Eye For Film >> Movies >> LA Without A Map (1998) Film Review
LA Without A Map
Reviewed by: Angus Wolfe Murray
Even with a map, the place is sprawly and smoggy. It doesn't feel like a city. It feels like suburbia was sick and no-one cleaned up. And then there is Hollywood, inhabited by ponytailed phonies pitching spec scripts and pretty girls waiting table, smiling at men with beards, in the hope that one of them might be Steven Spielberg.
Barbara (Vinessa Shaw) is of that breed. She finds herself in Bradford, England, where she meets a Scottish undertaker, called Richard (David Tennant), while photographing a cemetery. He is 22, unofficially engaged to Joy (Saskia Reeves) and going down for the third time. What he needs is excitement and adventure. What he finds is trouble.

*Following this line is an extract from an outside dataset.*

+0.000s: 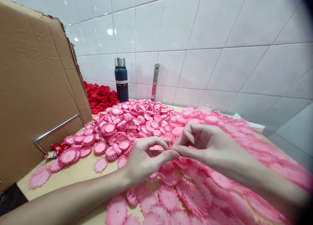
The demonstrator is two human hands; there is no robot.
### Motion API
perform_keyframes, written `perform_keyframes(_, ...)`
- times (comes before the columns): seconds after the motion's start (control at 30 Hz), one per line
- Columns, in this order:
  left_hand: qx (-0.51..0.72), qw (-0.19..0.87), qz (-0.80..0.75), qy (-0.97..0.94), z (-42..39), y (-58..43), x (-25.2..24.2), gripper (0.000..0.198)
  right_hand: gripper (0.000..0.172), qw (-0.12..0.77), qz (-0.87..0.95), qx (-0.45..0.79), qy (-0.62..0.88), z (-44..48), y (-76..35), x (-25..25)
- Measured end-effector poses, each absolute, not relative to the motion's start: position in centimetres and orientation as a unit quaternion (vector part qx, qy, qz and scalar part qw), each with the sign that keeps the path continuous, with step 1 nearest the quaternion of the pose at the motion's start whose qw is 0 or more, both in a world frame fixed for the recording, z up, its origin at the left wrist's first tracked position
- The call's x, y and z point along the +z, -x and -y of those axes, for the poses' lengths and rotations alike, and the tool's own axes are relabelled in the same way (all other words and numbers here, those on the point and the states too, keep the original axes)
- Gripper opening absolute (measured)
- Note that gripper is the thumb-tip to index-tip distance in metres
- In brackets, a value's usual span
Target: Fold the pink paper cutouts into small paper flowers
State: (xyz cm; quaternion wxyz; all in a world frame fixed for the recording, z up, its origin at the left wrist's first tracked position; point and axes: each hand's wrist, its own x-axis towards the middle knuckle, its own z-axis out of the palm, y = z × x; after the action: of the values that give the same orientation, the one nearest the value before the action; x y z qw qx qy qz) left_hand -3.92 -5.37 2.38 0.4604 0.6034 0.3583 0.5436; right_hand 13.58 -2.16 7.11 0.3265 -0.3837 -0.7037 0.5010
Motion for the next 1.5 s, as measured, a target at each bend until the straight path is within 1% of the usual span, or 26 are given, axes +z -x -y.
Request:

After spending a day with Barbara, he knows that she's the one. He follows her to Los Angeles, much to her surprise and amazement, and assumes the role of beau, lover, protector and husband.
Based on Richard Rayner's autobiographical novel, the film fits into the Englishman Abroad section, under Natural Disasters. Except he's a Scotsman. The plot promises more than it delivers. Once ensconced in a grotty apartment on the wrong side of town and working as a pool cleaner with new pal, Moss (Vincent Gallo), a strung-out casualty of the rock'n'roll lifestyle, Richard spends his days seething with jealousy, as Barbara networks the networkers.

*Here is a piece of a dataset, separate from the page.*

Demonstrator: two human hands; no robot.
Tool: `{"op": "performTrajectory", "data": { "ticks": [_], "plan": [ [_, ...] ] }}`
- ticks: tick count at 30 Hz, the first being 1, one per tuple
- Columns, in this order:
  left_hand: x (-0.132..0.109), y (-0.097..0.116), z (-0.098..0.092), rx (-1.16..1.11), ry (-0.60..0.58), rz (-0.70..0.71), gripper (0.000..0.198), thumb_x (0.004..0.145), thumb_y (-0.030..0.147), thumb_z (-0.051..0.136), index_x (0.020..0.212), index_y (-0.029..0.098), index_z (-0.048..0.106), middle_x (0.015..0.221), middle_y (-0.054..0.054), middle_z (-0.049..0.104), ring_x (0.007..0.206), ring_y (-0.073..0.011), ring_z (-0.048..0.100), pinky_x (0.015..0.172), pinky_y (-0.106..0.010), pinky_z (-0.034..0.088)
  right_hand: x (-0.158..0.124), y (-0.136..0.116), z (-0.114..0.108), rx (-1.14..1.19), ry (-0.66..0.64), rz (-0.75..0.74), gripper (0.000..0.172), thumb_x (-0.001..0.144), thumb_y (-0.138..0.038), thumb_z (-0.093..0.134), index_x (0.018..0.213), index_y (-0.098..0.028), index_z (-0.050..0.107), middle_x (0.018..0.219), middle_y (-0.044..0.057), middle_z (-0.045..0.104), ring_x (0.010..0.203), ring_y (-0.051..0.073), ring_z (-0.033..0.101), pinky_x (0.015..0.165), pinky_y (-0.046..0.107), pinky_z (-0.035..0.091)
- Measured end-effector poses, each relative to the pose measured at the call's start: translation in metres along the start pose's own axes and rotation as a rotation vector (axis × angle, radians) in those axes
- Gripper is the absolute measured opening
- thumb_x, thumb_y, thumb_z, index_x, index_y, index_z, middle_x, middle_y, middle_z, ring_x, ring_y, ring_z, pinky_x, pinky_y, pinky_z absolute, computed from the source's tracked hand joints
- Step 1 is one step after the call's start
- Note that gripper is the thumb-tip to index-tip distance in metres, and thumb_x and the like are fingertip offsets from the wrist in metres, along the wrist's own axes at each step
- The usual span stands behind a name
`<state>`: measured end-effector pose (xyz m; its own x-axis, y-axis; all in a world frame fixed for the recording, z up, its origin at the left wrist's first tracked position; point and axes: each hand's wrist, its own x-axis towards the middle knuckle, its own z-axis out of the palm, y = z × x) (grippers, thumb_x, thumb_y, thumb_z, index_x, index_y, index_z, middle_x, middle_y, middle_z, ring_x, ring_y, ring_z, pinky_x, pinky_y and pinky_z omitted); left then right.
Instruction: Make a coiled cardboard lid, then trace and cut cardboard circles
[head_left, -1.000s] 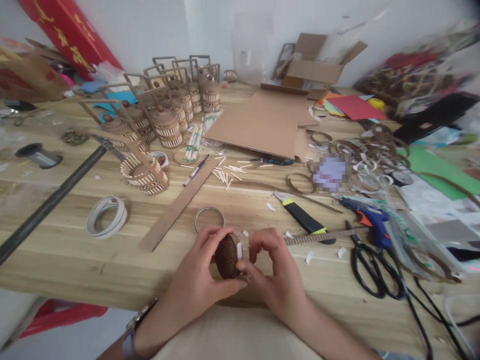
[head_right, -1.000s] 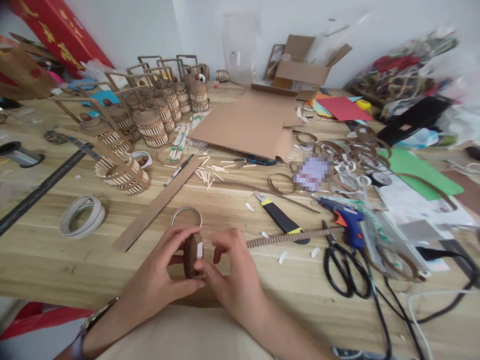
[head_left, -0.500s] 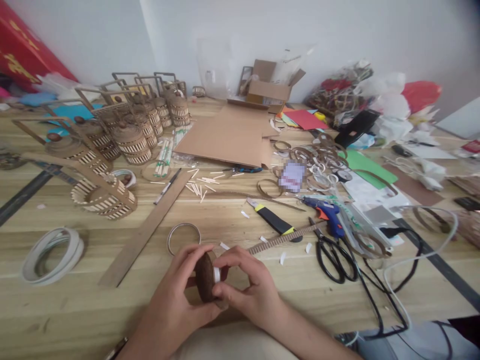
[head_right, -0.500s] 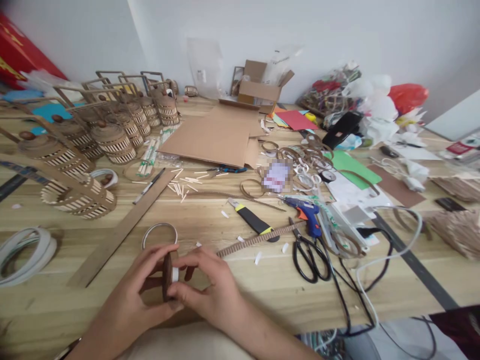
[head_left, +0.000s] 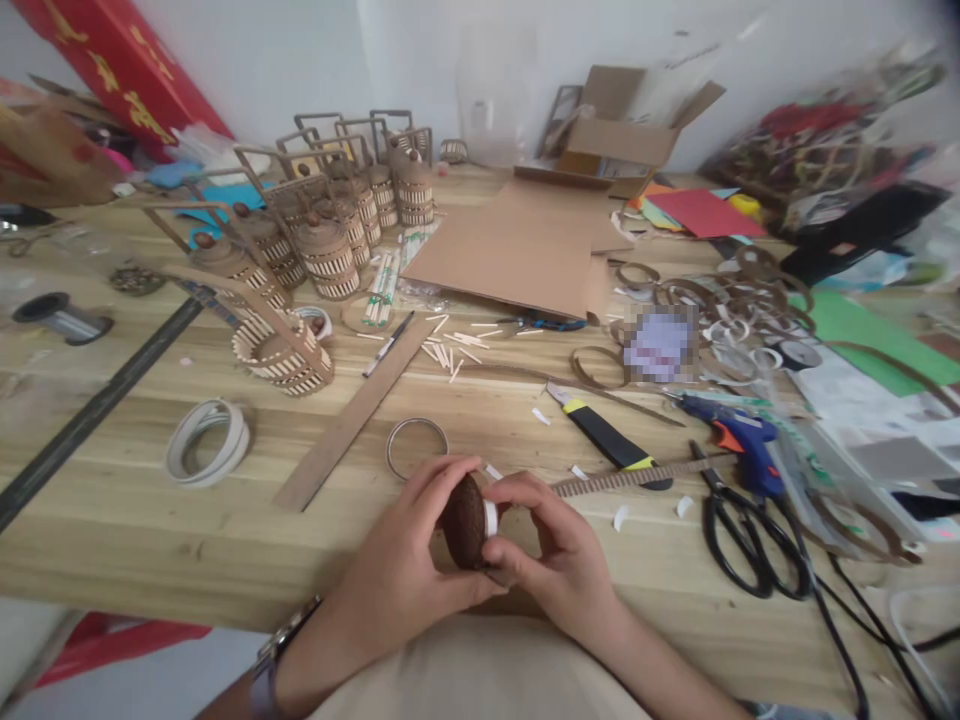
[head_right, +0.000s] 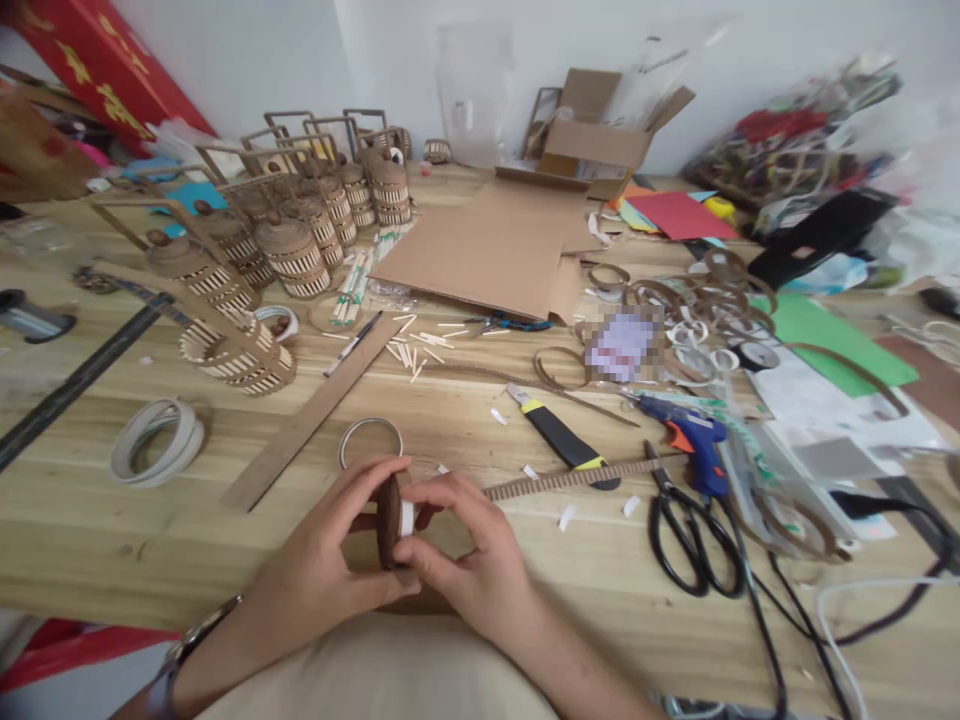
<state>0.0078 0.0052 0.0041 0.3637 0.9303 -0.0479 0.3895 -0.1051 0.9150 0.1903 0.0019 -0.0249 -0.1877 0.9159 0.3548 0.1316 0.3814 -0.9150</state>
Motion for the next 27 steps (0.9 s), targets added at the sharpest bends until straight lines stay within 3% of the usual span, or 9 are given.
{"op": "performTrajectory", "data": {
  "ticks": [5,8,11,14,17,21,27],
  "plan": [
    [0.001,-0.001,0.001,-0.001,0.001,-0.006,0.070,0.069,0.013,0.077,0.131,0.026,0.049,0.132,-0.008,0.055,0.117,-0.0264,0.060,0.099,-0.042,0.054,0.005,-0.001,-0.004,-0.022,-0.027,0.016,0.026,0.087,-0.041,0.073,0.109,-0.029,0.070,0.088,0.002,0.069,0.080,0.017,0.065,0.074,0.030,0.055],
    [0.002,-0.003,0.001,0.044,0.016,0.002,0.073,0.068,0.012,0.077,0.133,0.026,0.047,0.134,-0.008,0.054,0.119,-0.0268,0.058,0.100,-0.043,0.053,0.009,-0.006,-0.010,-0.009,0.031,0.028,0.013,0.089,-0.037,0.072,0.098,-0.028,0.074,0.083,0.001,0.069,0.075,0.015,0.065,0.071,0.027,0.055],
    [0.003,-0.003,-0.001,0.110,0.034,0.010,0.072,0.069,0.011,0.075,0.134,0.026,0.046,0.134,-0.009,0.054,0.119,-0.0270,0.058,0.102,-0.045,0.052,0.012,-0.016,-0.015,-0.005,0.065,0.165,0.010,0.089,-0.031,0.070,0.083,-0.024,0.074,0.072,0.001,0.071,0.066,0.014,0.065,0.061,0.025,0.054],
    [0.005,-0.003,-0.002,0.199,0.069,0.040,0.071,0.070,0.008,0.071,0.133,0.026,0.044,0.134,-0.010,0.056,0.120,-0.0269,0.058,0.102,-0.045,0.051,0.014,-0.026,-0.014,-0.011,-0.016,0.366,0.010,0.085,-0.027,0.070,0.078,-0.021,0.074,0.067,0.002,0.072,0.058,0.014,0.065,0.052,0.024,0.052],
    [0.005,-0.004,-0.002,0.293,0.127,0.094,0.070,0.071,0.007,0.069,0.134,0.025,0.043,0.134,-0.011,0.056,0.124,-0.0278,0.057,0.103,-0.044,0.051,0.014,-0.032,-0.009,-0.034,-0.052,0.431,0.011,0.083,-0.023,0.065,0.075,-0.021,0.073,0.060,0.000,0.071,0.052,0.013,0.064,0.047,0.021,0.049],
    [0.005,-0.006,0.001,0.373,0.193,0.141,0.069,0.074,0.009,0.069,0.135,0.025,0.041,0.133,-0.012,0.057,0.124,-0.0285,0.058,0.101,-0.044,0.052,0.013,-0.034,-0.003,-0.171,-0.012,0.343,0.013,0.082,-0.020,0.061,0.077,-0.022,0.073,0.057,-0.002,0.070,0.046,0.012,0.061,0.042,0.020,0.047],
    [0.004,-0.005,0.003,0.422,0.244,0.149,0.066,0.075,0.013,0.069,0.134,0.024,0.042,0.130,-0.012,0.059,0.120,-0.0283,0.061,0.097,-0.042,0.055,0.011,-0.034,0.001,-0.386,0.039,0.066,0.014,0.086,-0.014,0.059,0.080,-0.023,0.067,0.064,-0.003,0.071,0.052,0.011,0.064,0.051,0.018,0.053]
  ]
}}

Somehow the story slides into a morass of predictability. Finnish director, Mika Kaurismäki, plays around with magic realism, involving Johnny Depp, and makes no attempt to build up Gallo's character. Shaw captures the fickle emotions of a Valley girl only too well and Tennant conveys Richard's inability to suss the scene with admirable desperation. The film dies from a lack of mobility. La La land is a mirage, where, according to Moss: "you should never date a girl more than 27 minutes away on the freeway."